Как только лед стал достаточно твердым, мы возобновили движение.
Русские самолеты постоянно обстреливали нас их пулеметов. Через 2 километра мы подошли вплотную к Самаре. Переправа была медленной. И в это время эскадрилья советских самолетов набросилась на нас, как стая безжалостных ос.
Они пикировали, разворачивались и возвращались. Вместе с несколькими товарищами я побежал, чтобы освободить тяжелую повозку с боеприпасами, застрявшую посреди реки, которая в любой момент могла стать добычей русских. Я толкал ее изо всех сил, чтобы поскорее добраться до укрытия под прибрежным откосом. Самолеты спикировали еще раз, повозка перевернулась и придавила меня. В глазах почернело.
Я очнулся через полчаса, уже лежа в хижине. Мои глаза смогли различить только какие-то огромные лиловые разводы и круги. Моя левая нога была сломана в двух местах.
Я понял, что меня хотят отправить в госпиталь. Это заставило меня окончательно опомниться. Санитар, который перевязывал меня, имел в своем распоряжении лошадь и сани. Меня уложили на сани, и по вмерзшим в лед трупам мы отправились на восток.
Через час я догнал свою роту. Лежа на трех досках, я прибыл в Ново-Андреевку, которую продолжали атаковать русские самолеты. Они убили одного человека и ранили еще нескольких. Несмотря на обстрел, валлоны удержали деревню на эту ночь.
Мы должны были следовать далее. Моя нога выглядела сейчас как голова черного теленка. Порывшись в снегу, товарищи нашли мне один из огромных валяных сапог, которые водители танков надевают поверх обычной обуви. Это даже оказался именно левый сапог. Когда они засунули туда мою сломанную ногу, выяснилось, что сапог сидит идеально. Лежа на своих маленьких санках, я мог двигаться дальше вместе со своей ротой.
В третий раз нам пришлось пересекать покрывшуюся льдом, продуваемую ветрами Самару. Советские самолеты возобновили свою охоту за нами. Когда мы пересекали реку, они скользили над нами, треща пулеметами, а затем сбросили на нас три большие бомбы. Бомбы были сброшены с такой малой высоты, что просто не успели принять вертикальное положение и, скользя по льду, врезались в наши ряды, как три огромные серые собаки.

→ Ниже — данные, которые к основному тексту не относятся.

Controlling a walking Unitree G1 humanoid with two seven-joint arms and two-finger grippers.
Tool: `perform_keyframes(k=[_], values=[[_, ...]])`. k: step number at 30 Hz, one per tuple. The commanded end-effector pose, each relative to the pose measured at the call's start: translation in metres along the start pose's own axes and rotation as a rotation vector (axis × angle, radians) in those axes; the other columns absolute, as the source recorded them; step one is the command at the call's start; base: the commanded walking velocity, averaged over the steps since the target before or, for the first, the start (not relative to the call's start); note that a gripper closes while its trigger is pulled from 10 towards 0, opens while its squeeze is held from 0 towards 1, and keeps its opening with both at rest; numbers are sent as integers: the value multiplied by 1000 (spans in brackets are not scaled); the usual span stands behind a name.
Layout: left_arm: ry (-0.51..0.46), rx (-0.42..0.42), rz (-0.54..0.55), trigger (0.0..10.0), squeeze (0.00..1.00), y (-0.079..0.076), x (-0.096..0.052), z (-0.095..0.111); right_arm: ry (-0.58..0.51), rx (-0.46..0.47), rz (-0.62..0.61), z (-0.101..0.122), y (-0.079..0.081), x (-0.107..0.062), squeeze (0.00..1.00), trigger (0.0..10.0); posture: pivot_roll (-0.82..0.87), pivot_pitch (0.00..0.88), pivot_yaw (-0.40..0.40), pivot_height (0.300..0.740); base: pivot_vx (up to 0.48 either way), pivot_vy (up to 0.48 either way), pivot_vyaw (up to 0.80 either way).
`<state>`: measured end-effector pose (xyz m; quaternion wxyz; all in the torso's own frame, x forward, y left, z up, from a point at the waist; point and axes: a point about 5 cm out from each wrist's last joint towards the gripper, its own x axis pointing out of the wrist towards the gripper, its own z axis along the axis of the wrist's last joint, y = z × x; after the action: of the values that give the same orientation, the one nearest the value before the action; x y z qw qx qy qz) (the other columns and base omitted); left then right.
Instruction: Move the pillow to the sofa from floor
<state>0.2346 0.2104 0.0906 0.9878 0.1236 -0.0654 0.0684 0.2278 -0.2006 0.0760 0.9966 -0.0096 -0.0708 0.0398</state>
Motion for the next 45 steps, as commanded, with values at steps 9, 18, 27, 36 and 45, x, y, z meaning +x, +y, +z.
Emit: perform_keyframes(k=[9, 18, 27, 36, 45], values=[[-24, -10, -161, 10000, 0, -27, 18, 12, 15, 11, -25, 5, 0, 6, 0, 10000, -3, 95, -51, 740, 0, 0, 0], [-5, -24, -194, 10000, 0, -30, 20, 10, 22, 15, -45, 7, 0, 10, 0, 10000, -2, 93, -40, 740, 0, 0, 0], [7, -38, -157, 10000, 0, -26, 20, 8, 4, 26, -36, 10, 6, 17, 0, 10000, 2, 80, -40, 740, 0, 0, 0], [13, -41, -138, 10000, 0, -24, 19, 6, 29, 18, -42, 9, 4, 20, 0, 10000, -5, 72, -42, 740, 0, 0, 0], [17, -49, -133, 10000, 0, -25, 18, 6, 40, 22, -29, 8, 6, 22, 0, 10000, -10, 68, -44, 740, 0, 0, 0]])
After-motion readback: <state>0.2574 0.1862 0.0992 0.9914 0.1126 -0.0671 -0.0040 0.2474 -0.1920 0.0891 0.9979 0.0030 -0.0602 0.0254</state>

Мы добрались до восточного берега, но несколько валлонов погибли.
Мы получили приказ захватить высоты, господствующие над долиной, которые формировали водораздел. Тот, кто удерживал их, контролировал долину реки Самары.
17 февраля в 11.00 мы вышли на плато. Там находилась деревня, избы которой были разбросаны по обе стороны длинных замерзших прудов. Когда мы пересекли пруды, русские, находившиеся восточнее, открыли по нам яростный огонь из орудий.
Солдаты бегом бросились к избам, чтобы найти хоть какое-то укрытие. Распластавшийся на своих санях, я не мог сделать ни одного шага. Я слышал, как вокруг свистят осколки, иногда ударяя по доскам. Хорват, который бежал неподалеку, вытянув руки, внезапно упал на меня. У него появилась огромная красная дыра размером в два кулака там, где раньше были глаза.
Вот так мы вошли в деревню Громовая Балка, где потом потеряли половину легионеров убитыми и ранеными.
Настоящий ад
В Громовой Балке, как и во всех других местах, не было сплошного фронта. Слева на 7 километров шло пустое пространство. Справа наши товарищи из дивизии СС «Викинг» занимали деревню в 3 километрах от нас.
Русские сосредоточили свои главные силы в нескольких километрах восточнее, но их передовые посты находились буквально вплотную к нам, внутри стогов сена, которые торчали тут и там в степи.
Так как деревня Громовая Балка была построена в небольшой низине, мы расположили позиции на хребте. Мы не могли отрыть окопы, поэтому построили укрытия из больших блоков плотного снега, вырубленных топором.
Тыловые позиции были устроены чуть дальше, рядом с избами. Наши добровольцы вырезали их в кучах навоза, перемешанного с соломой, которые резать было легче, чем снег. Это дало нам несколько неожиданное лакомство, так как наши солдаты откопали две бутылки французского коньяка, забытые русскими во время поспешного бегства.
К несчастью, это оказалось единственным утешением, так как следующие десять дней в Г ромовой Балке творился настоящий ад.
Чтобы разместиться, мы имели всего две или три избы на роту. Почти все окна были перебиты к моменту нашего прихода. Большевики, как обычно, перестреляли всех животных. Их туши лежали внутри домов или прямо на порогах. Одна лошадь умерла в окне избы, почти загородив его. Две другие мертвые лошади валялись в конюшне.